Lines from the beginning of the material below through the line that has "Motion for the" are to be reproduced exactly, but pictures are not.

• [COLLECTED DATA]:
• • • •
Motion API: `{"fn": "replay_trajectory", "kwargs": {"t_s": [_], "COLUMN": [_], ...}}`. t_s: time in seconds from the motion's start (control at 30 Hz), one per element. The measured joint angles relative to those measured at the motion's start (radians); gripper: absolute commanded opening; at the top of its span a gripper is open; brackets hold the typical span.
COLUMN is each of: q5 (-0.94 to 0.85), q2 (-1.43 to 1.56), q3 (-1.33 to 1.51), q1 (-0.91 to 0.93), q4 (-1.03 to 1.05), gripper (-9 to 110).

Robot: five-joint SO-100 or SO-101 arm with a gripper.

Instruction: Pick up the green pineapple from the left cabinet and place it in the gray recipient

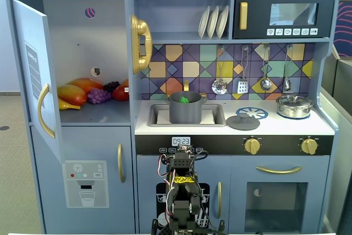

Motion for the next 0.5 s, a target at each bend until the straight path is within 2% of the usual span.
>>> {"fn": "replay_trajectory", "kwargs": {"t_s": [0.5], "q5": [0.0], "q2": [0.0], "q3": [0.0], "q1": [-0.026], "q4": [0.002], "gripper": [7]}}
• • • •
• [REPLY TO THE EXERCISE]:
Motion API: `{"fn": "replay_trajectory", "kwargs": {"t_s": [_], "COLUMN": [_], ...}}`. t_s: time in seconds from the motion's start (control at 30 Hz), one per element. The measured joint angles relative to those measured at the motion's start (radians); gripper: absolute commanded opening; at the top of its span a gripper is open; brackets hold the typical span.
COLUMN is each of: q5 (-0.94 to 0.85), q2 (-1.43 to 1.56), q3 (-1.33 to 1.51), q1 (-0.91 to 0.93), q4 (-1.03 to 1.05), gripper (-9 to 110).

Robot: five-joint SO-100 or SO-101 arm with a gripper.

Instruction: Pick up the green pineapple from the left cabinet and place it in the gray recipient


Motion for the next 0.5 s, a target at each bend until the straight path is within 2% of the usual span.

What the exercise asked for has been given in full.